◆ **Instructions for the task**
Go to the line containing "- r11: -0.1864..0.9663" in the records below and print it and every following line exactly, on through the line containing "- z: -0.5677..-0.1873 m", then stop.

+++ Material provided

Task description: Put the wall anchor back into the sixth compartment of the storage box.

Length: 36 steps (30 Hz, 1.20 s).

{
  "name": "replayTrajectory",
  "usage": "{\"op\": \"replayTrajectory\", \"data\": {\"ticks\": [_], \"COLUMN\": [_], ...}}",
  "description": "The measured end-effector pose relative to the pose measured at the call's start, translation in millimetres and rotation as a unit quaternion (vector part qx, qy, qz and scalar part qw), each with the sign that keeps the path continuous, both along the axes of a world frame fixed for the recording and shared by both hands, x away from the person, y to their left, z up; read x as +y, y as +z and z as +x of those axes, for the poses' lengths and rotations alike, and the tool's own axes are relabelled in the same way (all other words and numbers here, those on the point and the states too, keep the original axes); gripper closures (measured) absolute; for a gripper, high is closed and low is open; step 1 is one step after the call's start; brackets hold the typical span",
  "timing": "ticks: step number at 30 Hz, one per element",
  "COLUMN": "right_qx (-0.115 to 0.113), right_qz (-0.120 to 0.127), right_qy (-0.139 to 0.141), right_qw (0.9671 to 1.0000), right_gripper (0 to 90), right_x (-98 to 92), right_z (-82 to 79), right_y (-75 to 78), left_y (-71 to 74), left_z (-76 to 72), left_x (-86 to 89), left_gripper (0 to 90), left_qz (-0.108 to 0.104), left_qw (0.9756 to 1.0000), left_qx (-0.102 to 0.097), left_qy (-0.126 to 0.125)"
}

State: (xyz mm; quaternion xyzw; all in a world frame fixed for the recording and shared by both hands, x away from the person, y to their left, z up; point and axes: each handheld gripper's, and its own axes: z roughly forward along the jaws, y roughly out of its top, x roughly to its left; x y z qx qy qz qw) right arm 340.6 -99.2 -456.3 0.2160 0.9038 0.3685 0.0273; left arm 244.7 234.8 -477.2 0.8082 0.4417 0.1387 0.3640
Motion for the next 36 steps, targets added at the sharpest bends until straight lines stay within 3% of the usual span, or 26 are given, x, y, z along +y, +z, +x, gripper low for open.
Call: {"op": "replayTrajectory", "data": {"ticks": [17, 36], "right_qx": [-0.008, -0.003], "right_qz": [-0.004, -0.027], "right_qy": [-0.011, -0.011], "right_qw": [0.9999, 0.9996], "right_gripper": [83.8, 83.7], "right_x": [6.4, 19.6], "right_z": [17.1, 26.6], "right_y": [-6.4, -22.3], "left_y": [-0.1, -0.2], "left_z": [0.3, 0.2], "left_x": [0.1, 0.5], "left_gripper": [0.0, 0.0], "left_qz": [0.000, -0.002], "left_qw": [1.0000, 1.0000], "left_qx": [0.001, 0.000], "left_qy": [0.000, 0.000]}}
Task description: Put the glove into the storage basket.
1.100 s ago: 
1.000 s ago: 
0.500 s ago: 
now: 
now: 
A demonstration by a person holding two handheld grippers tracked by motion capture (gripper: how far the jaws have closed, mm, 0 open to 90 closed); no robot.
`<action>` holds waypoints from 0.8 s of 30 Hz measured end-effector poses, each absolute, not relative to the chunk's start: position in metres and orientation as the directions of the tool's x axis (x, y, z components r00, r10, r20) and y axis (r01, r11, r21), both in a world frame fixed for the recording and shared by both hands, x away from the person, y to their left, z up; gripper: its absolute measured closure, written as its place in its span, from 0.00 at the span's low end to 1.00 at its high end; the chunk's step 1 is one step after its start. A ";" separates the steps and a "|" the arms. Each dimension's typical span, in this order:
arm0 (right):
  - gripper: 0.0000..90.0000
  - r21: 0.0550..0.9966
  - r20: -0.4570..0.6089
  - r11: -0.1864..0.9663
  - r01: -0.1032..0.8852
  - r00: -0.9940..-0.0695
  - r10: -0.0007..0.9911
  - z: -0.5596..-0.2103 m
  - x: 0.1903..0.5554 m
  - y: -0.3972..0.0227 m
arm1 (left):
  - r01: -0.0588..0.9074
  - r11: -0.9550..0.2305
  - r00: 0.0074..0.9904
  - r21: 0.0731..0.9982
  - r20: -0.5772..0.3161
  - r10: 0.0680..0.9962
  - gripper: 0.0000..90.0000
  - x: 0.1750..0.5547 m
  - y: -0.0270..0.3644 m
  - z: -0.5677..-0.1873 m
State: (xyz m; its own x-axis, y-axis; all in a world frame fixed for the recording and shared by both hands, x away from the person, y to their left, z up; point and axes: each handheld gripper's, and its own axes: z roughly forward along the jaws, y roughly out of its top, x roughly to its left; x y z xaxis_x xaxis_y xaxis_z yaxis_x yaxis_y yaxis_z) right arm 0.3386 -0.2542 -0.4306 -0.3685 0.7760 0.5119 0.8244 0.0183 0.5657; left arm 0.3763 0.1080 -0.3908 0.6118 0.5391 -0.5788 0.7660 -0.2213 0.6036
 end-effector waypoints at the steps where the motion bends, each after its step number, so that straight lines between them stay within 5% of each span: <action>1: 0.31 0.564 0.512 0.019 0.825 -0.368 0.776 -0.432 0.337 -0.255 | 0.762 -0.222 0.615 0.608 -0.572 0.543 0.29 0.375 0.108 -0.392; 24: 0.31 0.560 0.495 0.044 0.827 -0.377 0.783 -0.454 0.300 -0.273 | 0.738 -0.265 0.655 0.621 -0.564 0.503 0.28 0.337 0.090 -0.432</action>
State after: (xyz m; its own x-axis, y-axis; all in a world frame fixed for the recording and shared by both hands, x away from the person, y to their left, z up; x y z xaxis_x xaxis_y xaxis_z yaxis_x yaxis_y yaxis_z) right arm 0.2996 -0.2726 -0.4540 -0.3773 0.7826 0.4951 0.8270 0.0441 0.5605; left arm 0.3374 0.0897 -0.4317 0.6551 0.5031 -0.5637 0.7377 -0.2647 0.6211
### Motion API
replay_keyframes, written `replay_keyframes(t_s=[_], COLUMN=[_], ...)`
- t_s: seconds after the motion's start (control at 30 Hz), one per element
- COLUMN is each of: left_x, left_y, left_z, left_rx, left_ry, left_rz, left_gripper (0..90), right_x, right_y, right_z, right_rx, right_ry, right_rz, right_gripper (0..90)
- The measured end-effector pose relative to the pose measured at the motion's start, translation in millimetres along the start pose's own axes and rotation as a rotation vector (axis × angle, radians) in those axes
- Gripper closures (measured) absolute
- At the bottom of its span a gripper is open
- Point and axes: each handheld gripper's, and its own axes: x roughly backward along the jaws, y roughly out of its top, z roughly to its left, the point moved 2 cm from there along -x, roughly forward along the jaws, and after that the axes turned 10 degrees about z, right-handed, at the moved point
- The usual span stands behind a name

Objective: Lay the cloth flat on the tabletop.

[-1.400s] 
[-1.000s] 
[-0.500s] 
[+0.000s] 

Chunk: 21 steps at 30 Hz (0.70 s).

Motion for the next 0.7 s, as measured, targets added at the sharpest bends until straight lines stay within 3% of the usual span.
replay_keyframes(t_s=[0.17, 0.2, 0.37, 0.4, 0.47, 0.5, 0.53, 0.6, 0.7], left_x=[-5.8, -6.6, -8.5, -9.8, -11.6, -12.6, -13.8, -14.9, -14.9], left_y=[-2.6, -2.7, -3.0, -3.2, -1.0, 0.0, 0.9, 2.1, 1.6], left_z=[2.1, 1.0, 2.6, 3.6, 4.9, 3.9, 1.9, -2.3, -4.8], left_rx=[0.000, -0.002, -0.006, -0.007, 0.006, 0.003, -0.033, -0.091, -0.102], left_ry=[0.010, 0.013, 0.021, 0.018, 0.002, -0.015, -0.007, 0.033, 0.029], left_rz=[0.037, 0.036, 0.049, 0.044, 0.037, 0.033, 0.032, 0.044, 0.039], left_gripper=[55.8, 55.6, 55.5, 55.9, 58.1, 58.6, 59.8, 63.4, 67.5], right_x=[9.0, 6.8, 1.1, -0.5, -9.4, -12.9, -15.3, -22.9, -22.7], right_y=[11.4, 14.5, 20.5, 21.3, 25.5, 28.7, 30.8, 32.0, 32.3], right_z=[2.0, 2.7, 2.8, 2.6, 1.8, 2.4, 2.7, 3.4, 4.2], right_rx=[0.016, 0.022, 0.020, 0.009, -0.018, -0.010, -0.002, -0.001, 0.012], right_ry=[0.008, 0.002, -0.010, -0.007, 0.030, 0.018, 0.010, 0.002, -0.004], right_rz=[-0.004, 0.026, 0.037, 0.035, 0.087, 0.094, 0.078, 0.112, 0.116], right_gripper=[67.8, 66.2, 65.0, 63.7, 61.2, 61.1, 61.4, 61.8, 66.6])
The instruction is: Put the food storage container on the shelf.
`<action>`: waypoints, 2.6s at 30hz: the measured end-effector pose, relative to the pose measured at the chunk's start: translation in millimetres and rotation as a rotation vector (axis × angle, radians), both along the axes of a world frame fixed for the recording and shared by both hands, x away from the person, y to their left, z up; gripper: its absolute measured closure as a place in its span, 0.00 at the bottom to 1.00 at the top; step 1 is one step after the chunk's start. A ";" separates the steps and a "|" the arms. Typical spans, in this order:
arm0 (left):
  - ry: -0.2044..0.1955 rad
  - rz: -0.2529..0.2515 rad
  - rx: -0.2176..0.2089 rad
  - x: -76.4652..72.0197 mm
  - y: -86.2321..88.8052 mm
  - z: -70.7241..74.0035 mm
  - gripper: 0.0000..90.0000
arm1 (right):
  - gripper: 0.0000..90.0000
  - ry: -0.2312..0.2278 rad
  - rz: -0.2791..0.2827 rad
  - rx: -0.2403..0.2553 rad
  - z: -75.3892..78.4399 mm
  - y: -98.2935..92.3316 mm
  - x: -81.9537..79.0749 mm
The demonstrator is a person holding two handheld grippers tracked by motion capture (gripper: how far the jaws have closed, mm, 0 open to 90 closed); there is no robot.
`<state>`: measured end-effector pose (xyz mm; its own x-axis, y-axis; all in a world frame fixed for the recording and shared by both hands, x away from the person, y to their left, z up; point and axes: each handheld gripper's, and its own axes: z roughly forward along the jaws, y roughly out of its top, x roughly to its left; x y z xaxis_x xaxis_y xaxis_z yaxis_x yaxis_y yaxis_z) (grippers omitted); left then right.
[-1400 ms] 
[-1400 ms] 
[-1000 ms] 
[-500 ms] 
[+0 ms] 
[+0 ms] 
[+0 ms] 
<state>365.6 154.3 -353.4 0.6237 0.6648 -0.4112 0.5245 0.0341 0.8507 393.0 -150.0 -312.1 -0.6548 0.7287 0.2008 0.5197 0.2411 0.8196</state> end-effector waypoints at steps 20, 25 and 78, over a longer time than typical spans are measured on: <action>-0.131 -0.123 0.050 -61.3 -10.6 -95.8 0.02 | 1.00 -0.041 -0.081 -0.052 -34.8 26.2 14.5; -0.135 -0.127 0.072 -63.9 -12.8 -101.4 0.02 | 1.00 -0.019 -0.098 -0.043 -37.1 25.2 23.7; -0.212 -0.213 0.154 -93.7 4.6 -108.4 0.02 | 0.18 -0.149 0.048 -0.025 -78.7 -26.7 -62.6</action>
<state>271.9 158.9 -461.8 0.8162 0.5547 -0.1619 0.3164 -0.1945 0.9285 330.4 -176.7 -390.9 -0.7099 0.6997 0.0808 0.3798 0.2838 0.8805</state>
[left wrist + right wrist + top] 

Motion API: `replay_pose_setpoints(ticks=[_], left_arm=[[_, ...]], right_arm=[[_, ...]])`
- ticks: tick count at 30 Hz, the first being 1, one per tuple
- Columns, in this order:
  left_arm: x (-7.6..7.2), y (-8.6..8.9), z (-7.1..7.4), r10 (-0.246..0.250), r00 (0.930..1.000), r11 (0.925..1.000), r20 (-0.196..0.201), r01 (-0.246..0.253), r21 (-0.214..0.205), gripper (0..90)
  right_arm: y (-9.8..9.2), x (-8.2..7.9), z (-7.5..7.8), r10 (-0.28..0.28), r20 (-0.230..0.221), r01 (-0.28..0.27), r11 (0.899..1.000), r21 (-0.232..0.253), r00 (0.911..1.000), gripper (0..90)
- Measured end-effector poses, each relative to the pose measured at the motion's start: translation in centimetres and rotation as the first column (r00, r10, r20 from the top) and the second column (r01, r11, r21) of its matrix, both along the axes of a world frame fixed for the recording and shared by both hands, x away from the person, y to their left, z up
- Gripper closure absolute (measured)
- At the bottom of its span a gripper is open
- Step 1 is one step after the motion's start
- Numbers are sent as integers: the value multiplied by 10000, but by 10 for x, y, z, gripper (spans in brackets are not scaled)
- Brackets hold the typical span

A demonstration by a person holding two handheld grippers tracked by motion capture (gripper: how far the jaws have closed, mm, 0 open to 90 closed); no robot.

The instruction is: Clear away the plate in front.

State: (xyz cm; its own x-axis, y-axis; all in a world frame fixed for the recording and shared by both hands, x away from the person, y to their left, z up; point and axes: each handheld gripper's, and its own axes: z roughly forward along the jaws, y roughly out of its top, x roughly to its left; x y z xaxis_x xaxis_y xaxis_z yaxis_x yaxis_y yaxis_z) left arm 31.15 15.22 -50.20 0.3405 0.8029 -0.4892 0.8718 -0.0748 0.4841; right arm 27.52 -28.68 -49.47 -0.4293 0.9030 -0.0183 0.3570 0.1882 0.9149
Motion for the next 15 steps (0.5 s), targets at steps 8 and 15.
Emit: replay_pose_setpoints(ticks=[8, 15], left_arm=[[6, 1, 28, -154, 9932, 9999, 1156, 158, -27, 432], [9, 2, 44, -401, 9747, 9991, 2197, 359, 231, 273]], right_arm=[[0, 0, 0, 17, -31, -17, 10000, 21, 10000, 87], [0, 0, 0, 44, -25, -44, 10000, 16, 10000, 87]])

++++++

◆ **Reply**
  - r11: -0.1864..0.9663
  - r01: -0.1032..0.8852
  - r00: -0.9940..-0.0695
  - r10: -0.0007..0.9911
  - z: -0.5596..-0.2103 m
  - x: 0.1903..0.5554 m
  - y: -0.3972..0.0227 m
arm1 (left):
  - r01: -0.0588..0.9074
  - r11: -0.9550..0.2305
  - r00: 0.0074..0.9904
  - r21: 0.0731..0.9982
  - r20: -0.5772..0.3161
  - r10: 0.0680..0.9962
  - gripper: 0.0000..90.0000
  - x: 0.1750..0.5547 m
  - y: -0.0270..0.3644 m
  - z: -0.5677..-0.1873 m

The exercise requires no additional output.